Dataset extract:
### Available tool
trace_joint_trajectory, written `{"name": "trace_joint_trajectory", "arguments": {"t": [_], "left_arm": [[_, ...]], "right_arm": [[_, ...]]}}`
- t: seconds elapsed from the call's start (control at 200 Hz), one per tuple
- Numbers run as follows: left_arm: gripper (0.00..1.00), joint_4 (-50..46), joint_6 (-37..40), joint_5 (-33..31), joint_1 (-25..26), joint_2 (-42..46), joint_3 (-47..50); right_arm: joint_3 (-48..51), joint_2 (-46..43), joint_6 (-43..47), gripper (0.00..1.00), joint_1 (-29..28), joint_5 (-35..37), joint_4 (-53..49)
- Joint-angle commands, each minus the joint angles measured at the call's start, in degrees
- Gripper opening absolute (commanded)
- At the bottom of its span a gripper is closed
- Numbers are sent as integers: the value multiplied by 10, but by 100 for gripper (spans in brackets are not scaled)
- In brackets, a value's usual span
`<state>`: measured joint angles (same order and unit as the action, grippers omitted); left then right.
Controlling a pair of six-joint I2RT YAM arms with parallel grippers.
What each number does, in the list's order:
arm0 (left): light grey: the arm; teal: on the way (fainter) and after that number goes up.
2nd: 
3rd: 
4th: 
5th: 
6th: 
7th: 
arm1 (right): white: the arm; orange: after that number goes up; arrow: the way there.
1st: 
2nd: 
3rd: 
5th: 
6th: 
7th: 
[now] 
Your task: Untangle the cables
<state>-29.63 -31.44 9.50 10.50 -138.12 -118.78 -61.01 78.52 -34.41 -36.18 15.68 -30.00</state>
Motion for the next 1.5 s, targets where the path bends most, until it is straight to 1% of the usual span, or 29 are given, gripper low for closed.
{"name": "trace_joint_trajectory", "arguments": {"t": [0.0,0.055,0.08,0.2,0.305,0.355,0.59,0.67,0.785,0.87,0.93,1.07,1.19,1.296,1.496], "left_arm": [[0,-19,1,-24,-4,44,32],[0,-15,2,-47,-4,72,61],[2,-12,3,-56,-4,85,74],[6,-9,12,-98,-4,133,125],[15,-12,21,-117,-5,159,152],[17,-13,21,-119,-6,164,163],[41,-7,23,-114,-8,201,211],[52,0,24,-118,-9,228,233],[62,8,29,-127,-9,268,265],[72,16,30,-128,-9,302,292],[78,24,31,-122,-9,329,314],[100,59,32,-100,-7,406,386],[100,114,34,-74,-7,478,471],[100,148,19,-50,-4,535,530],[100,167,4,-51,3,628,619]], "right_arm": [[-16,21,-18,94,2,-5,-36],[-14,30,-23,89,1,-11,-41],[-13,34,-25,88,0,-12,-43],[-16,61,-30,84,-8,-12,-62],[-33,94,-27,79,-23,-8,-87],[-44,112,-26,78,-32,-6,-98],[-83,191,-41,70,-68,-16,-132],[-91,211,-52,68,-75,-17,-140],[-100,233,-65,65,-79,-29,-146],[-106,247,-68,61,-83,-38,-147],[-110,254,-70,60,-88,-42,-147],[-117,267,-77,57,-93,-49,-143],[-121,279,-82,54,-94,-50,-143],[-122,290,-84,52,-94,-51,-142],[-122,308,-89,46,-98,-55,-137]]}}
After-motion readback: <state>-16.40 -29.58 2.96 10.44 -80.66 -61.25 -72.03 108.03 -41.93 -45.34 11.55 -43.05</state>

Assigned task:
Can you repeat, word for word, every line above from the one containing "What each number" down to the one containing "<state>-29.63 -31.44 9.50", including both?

Response:
What each number does, in the list's order:
arm0 (left): light grey: the arm; teal: on the way (fainter) and after that number goes up.
2nd: 
3rd: 
4th: 
5th: 
6th: 
7th: 
arm1 (right): white: the arm; orange: after that number goes up; arrow: the way there.
1st: 
2nd: 
3rd: 
5th: 
6th: 
7th: 
[now] 
Your task: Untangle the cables
<state>-29.63 -31.44 9.50 10.50 -138.12 -118.78 -61.01 78.52 -34.41 -36.18 15.68 -30.00</state>

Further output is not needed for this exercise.